======== Source data ========
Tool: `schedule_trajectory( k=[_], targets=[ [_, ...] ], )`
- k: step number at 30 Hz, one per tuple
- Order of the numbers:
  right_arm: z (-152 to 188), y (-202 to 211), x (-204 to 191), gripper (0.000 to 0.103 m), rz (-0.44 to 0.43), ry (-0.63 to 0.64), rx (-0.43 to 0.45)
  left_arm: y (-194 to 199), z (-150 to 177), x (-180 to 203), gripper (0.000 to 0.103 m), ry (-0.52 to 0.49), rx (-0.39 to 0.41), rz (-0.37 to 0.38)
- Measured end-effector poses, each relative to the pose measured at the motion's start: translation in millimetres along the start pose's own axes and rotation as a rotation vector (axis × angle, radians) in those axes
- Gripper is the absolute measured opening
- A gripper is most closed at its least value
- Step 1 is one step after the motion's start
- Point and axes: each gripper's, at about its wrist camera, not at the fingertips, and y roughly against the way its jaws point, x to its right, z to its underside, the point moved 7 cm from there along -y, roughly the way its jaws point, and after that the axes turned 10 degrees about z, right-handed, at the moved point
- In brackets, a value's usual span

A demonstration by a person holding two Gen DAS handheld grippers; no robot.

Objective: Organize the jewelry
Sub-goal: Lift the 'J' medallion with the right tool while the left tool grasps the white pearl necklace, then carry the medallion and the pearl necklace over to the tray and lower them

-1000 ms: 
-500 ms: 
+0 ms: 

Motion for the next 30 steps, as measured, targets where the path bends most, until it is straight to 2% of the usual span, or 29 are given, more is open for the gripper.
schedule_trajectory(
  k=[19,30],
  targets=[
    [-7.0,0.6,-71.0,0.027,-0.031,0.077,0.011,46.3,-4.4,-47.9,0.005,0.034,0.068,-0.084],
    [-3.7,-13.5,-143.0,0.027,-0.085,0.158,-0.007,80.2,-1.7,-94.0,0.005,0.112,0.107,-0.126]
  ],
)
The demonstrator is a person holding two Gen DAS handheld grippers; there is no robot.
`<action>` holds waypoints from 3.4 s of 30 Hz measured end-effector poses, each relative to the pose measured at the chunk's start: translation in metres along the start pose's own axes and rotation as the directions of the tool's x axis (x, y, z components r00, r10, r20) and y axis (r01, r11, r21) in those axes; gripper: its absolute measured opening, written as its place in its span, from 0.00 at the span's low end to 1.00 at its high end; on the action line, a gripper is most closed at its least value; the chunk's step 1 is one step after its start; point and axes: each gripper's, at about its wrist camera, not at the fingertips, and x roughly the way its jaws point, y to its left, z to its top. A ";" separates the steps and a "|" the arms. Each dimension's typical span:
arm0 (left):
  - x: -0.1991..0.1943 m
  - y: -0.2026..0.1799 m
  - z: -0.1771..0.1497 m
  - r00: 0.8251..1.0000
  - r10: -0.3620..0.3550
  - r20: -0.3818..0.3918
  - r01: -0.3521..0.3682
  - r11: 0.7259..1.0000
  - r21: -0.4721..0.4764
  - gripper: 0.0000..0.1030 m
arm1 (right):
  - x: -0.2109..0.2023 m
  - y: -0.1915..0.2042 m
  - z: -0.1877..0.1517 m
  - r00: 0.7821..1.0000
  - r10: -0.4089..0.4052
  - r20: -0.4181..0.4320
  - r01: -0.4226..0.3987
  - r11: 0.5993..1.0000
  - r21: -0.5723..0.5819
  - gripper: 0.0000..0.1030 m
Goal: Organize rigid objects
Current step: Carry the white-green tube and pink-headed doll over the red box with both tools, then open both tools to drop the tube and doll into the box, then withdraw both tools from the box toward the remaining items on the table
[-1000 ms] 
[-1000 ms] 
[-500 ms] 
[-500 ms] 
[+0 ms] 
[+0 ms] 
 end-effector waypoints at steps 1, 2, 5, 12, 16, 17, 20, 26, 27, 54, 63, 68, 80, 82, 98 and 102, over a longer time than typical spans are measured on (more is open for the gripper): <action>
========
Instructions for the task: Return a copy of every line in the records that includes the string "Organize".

Result of the task:
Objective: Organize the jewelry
Goal: Organize rigid objects

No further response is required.